*** Source data Section Begins ***
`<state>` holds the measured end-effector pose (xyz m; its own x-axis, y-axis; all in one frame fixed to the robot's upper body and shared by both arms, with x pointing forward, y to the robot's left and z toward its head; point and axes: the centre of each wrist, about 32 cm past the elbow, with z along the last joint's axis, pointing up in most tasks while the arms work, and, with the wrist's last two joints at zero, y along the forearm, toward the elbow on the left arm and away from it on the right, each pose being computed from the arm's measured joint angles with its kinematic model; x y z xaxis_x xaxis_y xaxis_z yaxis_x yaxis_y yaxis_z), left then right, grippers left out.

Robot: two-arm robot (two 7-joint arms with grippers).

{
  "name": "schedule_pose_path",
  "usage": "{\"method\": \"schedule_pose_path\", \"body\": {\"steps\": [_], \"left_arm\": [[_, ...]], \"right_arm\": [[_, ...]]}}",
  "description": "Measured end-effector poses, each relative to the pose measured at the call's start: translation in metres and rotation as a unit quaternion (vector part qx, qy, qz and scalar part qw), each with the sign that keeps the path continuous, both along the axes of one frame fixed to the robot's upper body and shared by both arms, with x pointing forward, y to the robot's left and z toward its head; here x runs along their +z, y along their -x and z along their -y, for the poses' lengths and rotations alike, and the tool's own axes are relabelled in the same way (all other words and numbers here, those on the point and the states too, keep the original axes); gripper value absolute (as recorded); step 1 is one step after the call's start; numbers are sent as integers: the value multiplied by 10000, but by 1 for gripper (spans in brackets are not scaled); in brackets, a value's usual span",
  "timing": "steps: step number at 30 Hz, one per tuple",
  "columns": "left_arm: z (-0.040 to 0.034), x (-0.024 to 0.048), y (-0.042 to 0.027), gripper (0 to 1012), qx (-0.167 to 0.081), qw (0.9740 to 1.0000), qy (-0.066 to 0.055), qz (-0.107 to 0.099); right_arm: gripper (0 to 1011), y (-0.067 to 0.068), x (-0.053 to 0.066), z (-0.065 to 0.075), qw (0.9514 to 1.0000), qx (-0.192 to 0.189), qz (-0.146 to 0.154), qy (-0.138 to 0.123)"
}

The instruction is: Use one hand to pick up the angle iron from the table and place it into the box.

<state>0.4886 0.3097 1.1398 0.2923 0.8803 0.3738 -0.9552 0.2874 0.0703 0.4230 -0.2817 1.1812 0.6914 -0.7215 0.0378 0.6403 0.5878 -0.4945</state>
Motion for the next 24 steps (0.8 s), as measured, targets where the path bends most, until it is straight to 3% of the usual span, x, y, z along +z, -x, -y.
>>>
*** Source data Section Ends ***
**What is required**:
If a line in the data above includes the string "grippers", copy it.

**Response**:
`<state>` holds the measured end-effector pose (xyz m; its own x-axis, y-axis; all in one frame fixed to the robot's upper body and shared by both arms, with x pointing forward, y to the robot's left and z toward its head; point and axes: the centre of each wrist, about 32 cm past the elbow, with z along the last joint's axis, pointing up in most tasks while the arms work, and, with the wrist's last two joints at zero, y along the forearm, toward the elbow on the left arm and away from it on the right, each pose being computed from the arm's measured joint angles with its kinematic model; x y z xaxis_x xaxis_y xaxis_z yaxis_x yaxis_y yaxis_z), left then right, grippers left out.
Robot: two-arm robot (two 7-joint arms with grippers).

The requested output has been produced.